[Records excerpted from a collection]

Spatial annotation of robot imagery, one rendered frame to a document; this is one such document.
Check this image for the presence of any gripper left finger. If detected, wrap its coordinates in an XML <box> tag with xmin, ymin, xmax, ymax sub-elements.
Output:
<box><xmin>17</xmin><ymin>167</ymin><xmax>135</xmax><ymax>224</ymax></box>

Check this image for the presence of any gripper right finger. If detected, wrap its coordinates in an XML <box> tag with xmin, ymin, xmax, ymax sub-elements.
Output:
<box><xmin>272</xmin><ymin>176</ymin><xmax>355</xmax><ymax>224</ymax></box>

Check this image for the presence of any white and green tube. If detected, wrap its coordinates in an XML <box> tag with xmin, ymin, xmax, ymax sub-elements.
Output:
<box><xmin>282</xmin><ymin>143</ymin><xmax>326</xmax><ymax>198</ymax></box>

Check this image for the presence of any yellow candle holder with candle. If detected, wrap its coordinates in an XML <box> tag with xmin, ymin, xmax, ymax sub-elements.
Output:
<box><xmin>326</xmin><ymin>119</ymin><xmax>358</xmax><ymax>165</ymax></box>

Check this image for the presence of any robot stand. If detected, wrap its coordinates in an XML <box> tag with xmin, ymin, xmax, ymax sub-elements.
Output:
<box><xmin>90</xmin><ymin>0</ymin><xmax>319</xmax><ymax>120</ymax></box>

● TASK OBJECTIVE:
All of the entries should be written out again exactly.

● EXERCISE ANSWER:
Spatial annotation of robot imagery, one rendered frame to a document; this is one such document.
Check this image for the presence of any gripper left finger. If detected, wrap its coordinates in an XML <box> tag with xmin, ymin, xmax, ymax sub-elements.
Output:
<box><xmin>17</xmin><ymin>167</ymin><xmax>135</xmax><ymax>224</ymax></box>

Check this image for the presence of any gripper right finger. If detected, wrap its coordinates in an XML <box> tag with xmin, ymin, xmax, ymax sub-elements.
Output:
<box><xmin>272</xmin><ymin>176</ymin><xmax>355</xmax><ymax>224</ymax></box>

Check this image for the presence of any white and green tube. If detected, wrap its coordinates in an XML <box> tag with xmin, ymin, xmax, ymax sub-elements.
Output:
<box><xmin>282</xmin><ymin>143</ymin><xmax>326</xmax><ymax>198</ymax></box>

Check this image for the presence of any yellow candle holder with candle. If detected, wrap its coordinates in an XML <box> tag with xmin, ymin, xmax, ymax sub-elements.
Output:
<box><xmin>326</xmin><ymin>119</ymin><xmax>358</xmax><ymax>165</ymax></box>

Check this image for the presence of any robot stand. If detected, wrap its coordinates in an XML <box> tag with xmin, ymin, xmax, ymax sub-elements.
Output:
<box><xmin>90</xmin><ymin>0</ymin><xmax>319</xmax><ymax>120</ymax></box>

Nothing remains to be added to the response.